Saved data entries
+++
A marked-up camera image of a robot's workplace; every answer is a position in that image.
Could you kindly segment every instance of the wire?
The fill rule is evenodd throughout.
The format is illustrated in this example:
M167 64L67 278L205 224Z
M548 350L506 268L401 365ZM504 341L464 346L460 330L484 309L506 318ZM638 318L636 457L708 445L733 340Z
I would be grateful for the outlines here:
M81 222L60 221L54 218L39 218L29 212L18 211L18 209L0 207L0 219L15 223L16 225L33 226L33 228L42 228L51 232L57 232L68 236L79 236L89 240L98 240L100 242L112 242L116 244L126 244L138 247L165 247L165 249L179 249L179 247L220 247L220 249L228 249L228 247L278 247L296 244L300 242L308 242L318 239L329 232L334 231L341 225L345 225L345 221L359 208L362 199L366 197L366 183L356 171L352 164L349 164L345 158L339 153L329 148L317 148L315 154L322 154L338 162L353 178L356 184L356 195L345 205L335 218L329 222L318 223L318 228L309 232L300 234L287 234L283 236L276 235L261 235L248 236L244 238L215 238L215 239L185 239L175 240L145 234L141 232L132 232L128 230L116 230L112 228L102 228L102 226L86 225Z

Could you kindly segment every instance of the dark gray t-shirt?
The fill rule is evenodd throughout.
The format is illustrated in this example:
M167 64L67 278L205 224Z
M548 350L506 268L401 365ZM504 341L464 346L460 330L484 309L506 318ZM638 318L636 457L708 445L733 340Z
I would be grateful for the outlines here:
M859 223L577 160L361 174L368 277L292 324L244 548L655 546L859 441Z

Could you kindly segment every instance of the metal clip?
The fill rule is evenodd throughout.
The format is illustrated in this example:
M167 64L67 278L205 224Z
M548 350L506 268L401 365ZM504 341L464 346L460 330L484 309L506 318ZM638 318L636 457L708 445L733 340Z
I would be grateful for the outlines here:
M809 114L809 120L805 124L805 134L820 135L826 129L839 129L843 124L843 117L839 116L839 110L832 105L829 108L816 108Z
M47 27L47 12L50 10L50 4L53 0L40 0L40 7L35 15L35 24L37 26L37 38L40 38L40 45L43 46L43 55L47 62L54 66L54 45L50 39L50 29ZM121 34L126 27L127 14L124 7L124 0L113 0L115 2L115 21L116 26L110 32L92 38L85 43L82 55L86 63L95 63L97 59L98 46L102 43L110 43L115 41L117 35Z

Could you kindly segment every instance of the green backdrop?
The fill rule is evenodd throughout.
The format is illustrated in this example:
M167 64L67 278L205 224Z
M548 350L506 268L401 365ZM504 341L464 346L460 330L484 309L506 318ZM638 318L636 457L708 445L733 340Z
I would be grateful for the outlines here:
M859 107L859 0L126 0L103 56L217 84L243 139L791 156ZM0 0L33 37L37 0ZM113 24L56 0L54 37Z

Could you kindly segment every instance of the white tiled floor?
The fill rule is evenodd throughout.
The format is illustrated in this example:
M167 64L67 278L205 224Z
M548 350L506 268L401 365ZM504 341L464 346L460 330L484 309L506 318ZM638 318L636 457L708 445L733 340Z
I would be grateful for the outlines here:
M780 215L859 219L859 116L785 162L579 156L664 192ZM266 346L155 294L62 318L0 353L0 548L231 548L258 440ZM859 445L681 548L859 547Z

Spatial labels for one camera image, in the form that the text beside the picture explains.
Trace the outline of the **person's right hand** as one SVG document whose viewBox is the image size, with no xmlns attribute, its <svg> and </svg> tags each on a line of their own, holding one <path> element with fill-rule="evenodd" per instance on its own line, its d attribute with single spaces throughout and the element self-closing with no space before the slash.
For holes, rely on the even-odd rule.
+++
### Task item
The expected answer is each line of the records above that includes the string "every".

### Answer space
A marked-up camera image of a robot's workplace; every answer is a position in that image.
Could you kindly segment every instance of the wire?
Could you kindly segment every instance of the dark gray t-shirt?
Could you kindly segment every instance of the metal clip?
Could you kindly segment every instance of the green backdrop?
Could you kindly segment every instance of the white tiled floor?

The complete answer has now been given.